§ STORED DATA
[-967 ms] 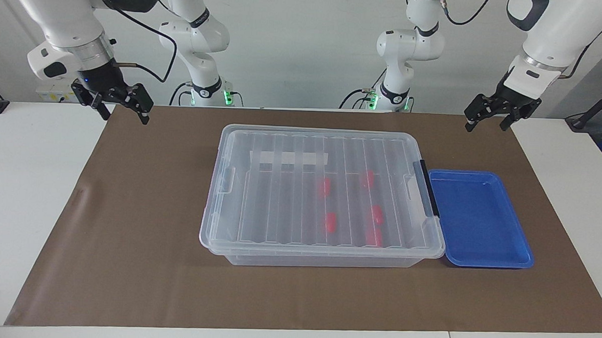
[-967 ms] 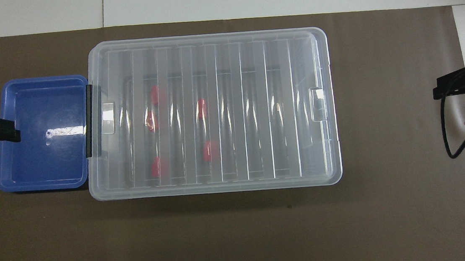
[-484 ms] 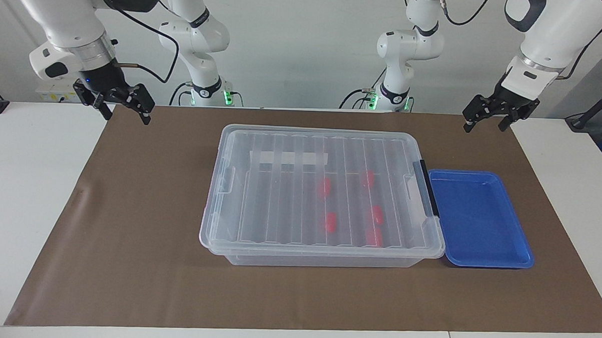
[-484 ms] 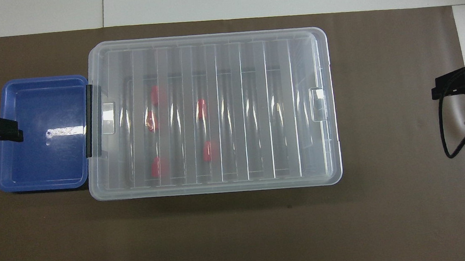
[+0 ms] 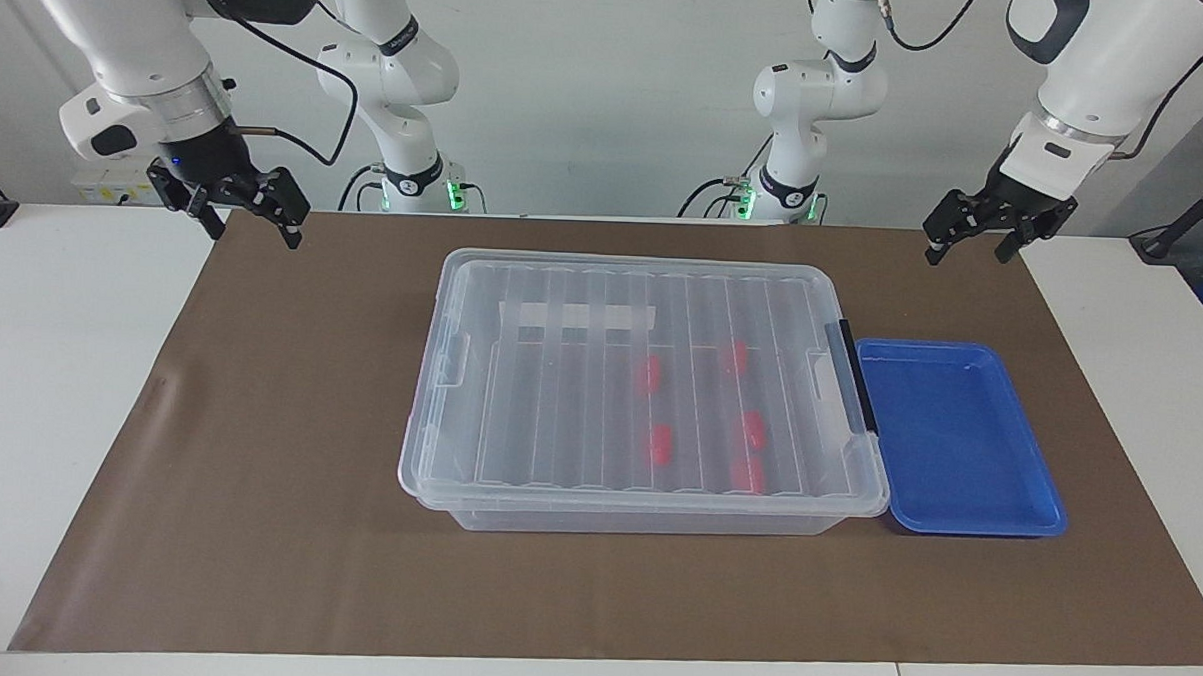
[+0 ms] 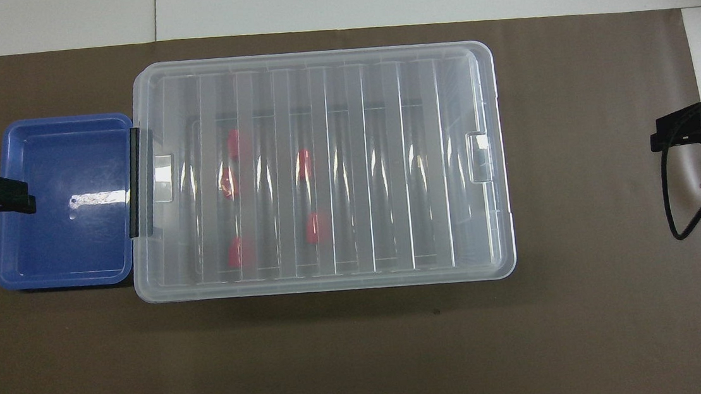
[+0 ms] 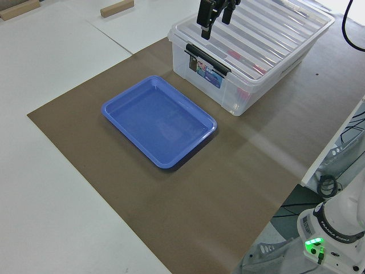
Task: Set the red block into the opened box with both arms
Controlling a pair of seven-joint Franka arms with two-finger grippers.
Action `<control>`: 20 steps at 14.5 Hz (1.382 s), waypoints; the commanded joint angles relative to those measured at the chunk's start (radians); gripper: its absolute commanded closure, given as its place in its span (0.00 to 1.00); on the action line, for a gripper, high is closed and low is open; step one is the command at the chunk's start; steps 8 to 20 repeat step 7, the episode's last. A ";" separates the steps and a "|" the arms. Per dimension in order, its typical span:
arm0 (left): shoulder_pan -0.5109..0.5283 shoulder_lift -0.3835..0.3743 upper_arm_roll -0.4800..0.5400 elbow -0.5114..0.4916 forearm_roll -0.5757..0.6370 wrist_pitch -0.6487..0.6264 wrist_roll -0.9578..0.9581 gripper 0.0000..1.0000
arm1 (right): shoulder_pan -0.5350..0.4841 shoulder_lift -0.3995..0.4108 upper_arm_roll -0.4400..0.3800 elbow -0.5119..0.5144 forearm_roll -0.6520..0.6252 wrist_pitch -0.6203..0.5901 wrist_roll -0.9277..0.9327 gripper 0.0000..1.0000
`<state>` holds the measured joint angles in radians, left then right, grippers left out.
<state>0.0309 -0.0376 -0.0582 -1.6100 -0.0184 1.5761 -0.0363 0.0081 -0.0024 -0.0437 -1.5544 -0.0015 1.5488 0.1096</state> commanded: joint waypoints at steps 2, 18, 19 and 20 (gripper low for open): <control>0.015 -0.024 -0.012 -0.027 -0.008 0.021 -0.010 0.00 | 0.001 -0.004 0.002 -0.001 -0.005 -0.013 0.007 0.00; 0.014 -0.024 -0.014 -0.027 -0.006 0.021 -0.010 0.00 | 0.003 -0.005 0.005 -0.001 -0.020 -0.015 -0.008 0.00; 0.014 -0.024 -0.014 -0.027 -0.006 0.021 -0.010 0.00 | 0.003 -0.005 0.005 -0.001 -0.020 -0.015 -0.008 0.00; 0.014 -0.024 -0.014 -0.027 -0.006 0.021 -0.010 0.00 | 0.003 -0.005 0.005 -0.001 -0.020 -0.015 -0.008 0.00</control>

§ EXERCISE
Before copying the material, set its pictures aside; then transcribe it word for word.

§ OUTPUT
[-967 ms] 
[-967 ms] 
[-484 ms] 
[-484 ms] 
[+0 ms] 
[+0 ms] 
[+0 ms] 
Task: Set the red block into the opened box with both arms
Controlling a pair of seven-joint Franka arms with two-finger grippers.
Action `<control>`: 20 steps at 14.5 Hz (1.382 s), waypoints; the commanded joint angles relative to those measured at the chunk's start (radians); gripper: its absolute commanded closure, given as its place in its span (0.00 to 1.00); on the action line, for a gripper, high is closed and low is open; step one is the command at the chunk's start; steps 8 to 20 repeat step 7, the episode's last. A ";" separates the steps and a "|" the arms. Per dimension in order, its typical span:
arm0 (left): shoulder_pan -0.5109..0.5283 shoulder_lift -0.3835..0.3743 upper_arm_roll -0.4800..0.5400 elbow -0.5114..0.4916 forearm_roll -0.5757..0.6370 wrist_pitch -0.6487..0.6264 wrist_roll -0.9578..0.9581 gripper 0.0000..1.0000
arm1 (right): shoulder_pan -0.5350..0.4841 shoulder_lift -0.3995..0.4108 upper_arm_roll -0.4400..0.3800 elbow -0.5119..0.5144 forearm_roll -0.6520..0.6252 wrist_pitch -0.6203..0.5901 wrist_roll -0.9277..0.9327 gripper 0.0000..1.0000
`<state>` holds the measured joint angles in radians, left then right, grippers left out.
<state>0.0309 -0.0376 -0.0582 -1.6100 -0.0184 1.5761 -0.0363 0.0081 -0.0024 -0.0437 -1.5544 -0.0015 1.5488 0.1096</state> commanded: joint waypoints at steps 2, 18, 19 and 20 (gripper low for open): <control>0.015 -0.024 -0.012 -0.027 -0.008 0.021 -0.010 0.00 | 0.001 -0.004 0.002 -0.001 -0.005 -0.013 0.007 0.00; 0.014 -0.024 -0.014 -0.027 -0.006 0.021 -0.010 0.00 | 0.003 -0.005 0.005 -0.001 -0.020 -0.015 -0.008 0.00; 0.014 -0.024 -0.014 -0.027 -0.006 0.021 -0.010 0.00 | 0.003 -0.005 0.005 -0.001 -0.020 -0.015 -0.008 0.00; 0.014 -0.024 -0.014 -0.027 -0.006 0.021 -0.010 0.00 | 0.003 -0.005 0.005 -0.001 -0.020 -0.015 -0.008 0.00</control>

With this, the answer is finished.